Rad Silkは宇宙でカイコの胚を発生させ、宇宙放射線と微小重力の影響を調べる実験ですよね。
なぜ宇宙実験にカイコを使おうと思われたのですか。
「きわめて単純な理由で、僕自身がカイコ専門だったからです。
10年程前、ある人から宇宙実験に応募してはどうかと言われまして、最初はそんな夢みたいな話のらんと言ってたんですが、よくよく聞いてみるとなんやすごい面白そうだったんです。
で、せっかく日本の実験棟でやるなら日本らしいもの、『カイコとコメとサクラ!』みたいな(笑)、そんな実験をやってやろうと思い、計画を立てたというわけです」
先生の実験テーマは2000年の国際公募で採択されましたね。
「僕らのテーマが評価された大きな要因はカイコだったと思います。
まず、カイコの卵は、低温で保存すれば3ヶ月間休眠状態を保てますから、長期間宇宙放射線に曝すことができます。

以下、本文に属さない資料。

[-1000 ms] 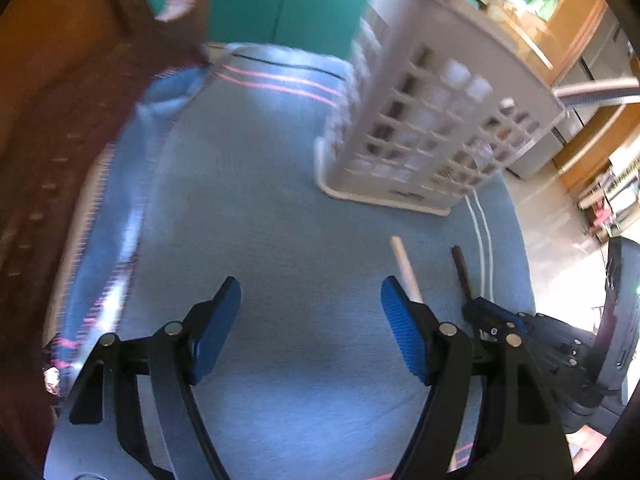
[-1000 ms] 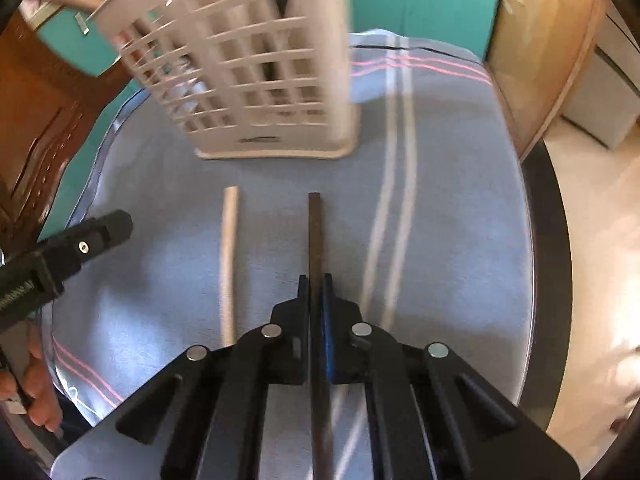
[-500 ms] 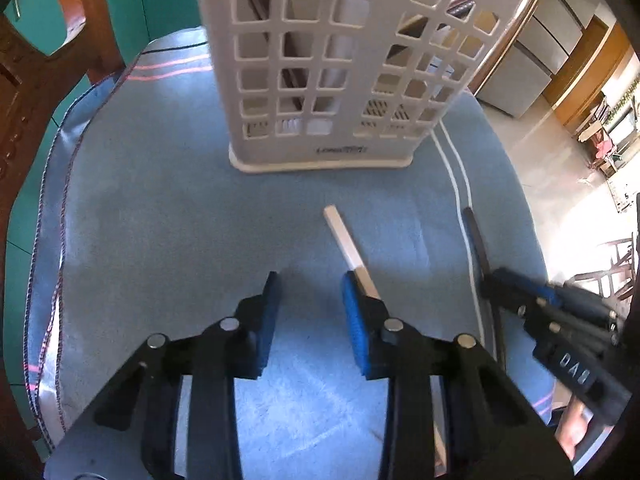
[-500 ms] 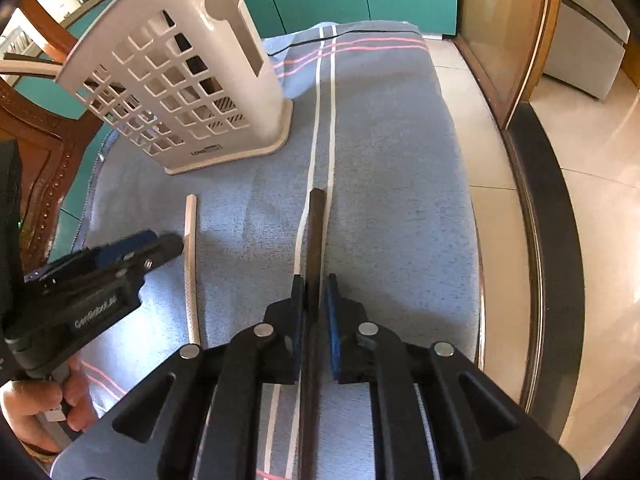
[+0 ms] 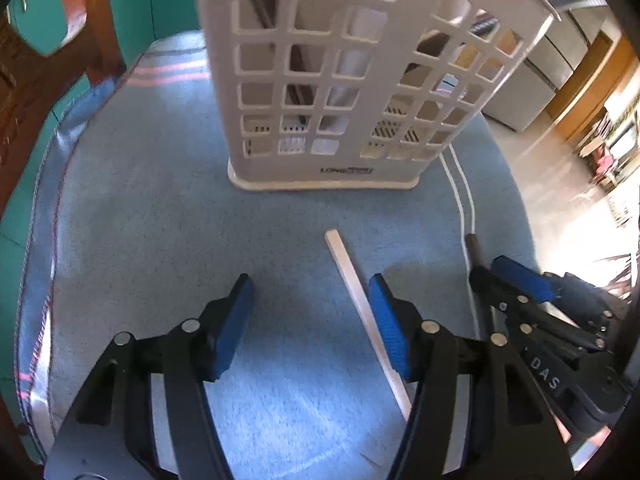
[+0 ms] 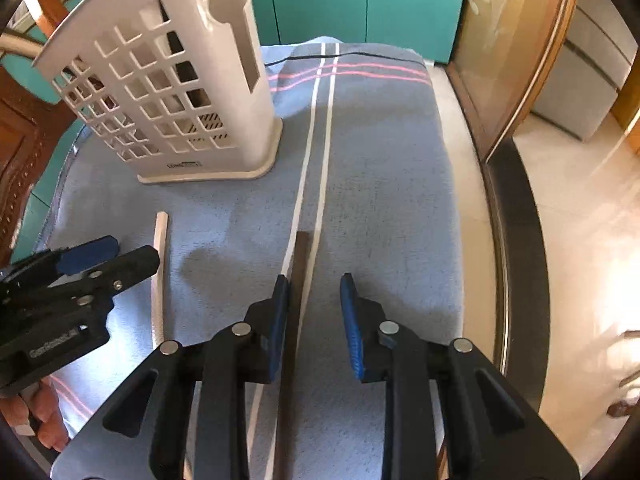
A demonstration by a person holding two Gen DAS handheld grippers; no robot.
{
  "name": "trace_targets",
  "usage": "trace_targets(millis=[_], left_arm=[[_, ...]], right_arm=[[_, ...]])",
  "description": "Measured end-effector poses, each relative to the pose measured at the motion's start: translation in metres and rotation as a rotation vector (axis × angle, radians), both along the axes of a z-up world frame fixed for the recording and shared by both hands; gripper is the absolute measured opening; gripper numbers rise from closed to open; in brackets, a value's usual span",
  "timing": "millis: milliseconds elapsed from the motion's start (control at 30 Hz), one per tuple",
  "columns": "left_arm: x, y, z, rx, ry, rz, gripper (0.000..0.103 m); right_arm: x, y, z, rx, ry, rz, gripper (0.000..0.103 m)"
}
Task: Organize utensils
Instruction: 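Close the right gripper on the black chopstick while the left gripper closes on the pale wooden one, then lift both held chopsticks up over the white holder and lower them in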
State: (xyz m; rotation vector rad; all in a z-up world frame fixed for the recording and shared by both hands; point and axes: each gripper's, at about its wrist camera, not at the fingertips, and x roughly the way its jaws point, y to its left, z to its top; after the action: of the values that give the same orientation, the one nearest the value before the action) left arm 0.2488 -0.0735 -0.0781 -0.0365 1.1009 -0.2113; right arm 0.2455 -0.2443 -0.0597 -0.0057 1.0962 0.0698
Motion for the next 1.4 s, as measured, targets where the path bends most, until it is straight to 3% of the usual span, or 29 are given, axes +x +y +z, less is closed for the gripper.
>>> trace_targets(millis=[233,333,433,600,667,933,1200,1400], left_arm=[[-0.002,-0.027,-0.001,0.089,-0.024,-0.022,0.059],[-0.004,-0.030,0.001,0.091,-0.034,-0.019,0.042],[-0.006,-0.026,0.002,0.063,-0.034,-0.007,0.020],[-0.008,-0.004,0.004,-0.035,-0.019,0.004,0.007],[-0.011,0.005,0.011,-0.038,-0.043,0.005,0.007],[-0.058,0.035,0.080,-0.144,-0.211,0.007,0.007],[-0.112,0.058,0.180,-0.227,-0.451,0.016,0.007],[-0.102,0.069,0.267,-0.236,-0.648,0.027,0.007]], right_arm=[[0.000,0.013,-0.002,-0.058,-0.022,0.018,0.027],[-0.003,0.016,-0.001,-0.055,-0.023,0.024,0.026],[-0.007,0.022,0.000,-0.039,-0.017,0.052,0.009],[-0.018,0.020,0.007,0.039,-0.031,0.054,0.007],[-0.026,0.018,0.019,0.051,-0.069,0.056,0.007],[-0.082,0.011,0.095,0.138,-0.272,0.081,0.007],[-0.129,0.004,0.176,0.212,-0.455,0.089,0.007],[-0.129,0.005,0.250,0.231,-0.629,0.075,0.007]])
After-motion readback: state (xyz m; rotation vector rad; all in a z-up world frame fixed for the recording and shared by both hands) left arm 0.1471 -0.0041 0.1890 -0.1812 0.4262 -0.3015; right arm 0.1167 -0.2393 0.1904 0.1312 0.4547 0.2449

また、その卵が非常に小さいので、国際宇宙ステーション(ISS)の限られたスペースでたくさんのサンプルを扱うことができます。
さらに、養蚕はかつて日本の代表的な産業であったために、カイコに関する学問、たとえば蚕糸学、遺伝学、生理学などが非常に発達しているんです。
こういった学問の基礎データにくわえて、突然変異系の品種もたくさん保存されていますから、実験サンプルとしては非常に優れていると思いますね」
実験の流れを簡単にご説明いただけますか。
「卵を12万個用意して、そのうち約半数の5万5千個をシャトルでISSに打ち上げます。
残りの6万5千個はどうするかというと、一部は地上対照実験用で、あとはバックアップとして保管します。
ISSに搭乗させた卵は2℃の休眠状態で3ヶ月間保存し、その後20℃に移して胚を発生させます。
こうして長期にわたる宇宙放射線の影響を調べるわけなんですが、僕らの実験にはもう一つ大きな目的があります。
それは、微小重力のもとでも胚の反転が正常に行われるだろうか、ということです」
胚の反転、といいますと。
「簡単にいうと、胚というのは卵の中で発生したカイコの赤ちゃんですね。
カイコの赤ちゃんは発生から4日目くらいでクルっと寝返りを打つんです。
それまでは卵黄を中心に、脚を外側、背中を内側に向けて、背中から卵黄の栄養分を取り込んでいたのですが、栄養分を吸収し終わったところで寝返りを打ち、脚が内側を向く仕組みになっています。
そして、寝返りに失敗すると異常が生じることがわかっています。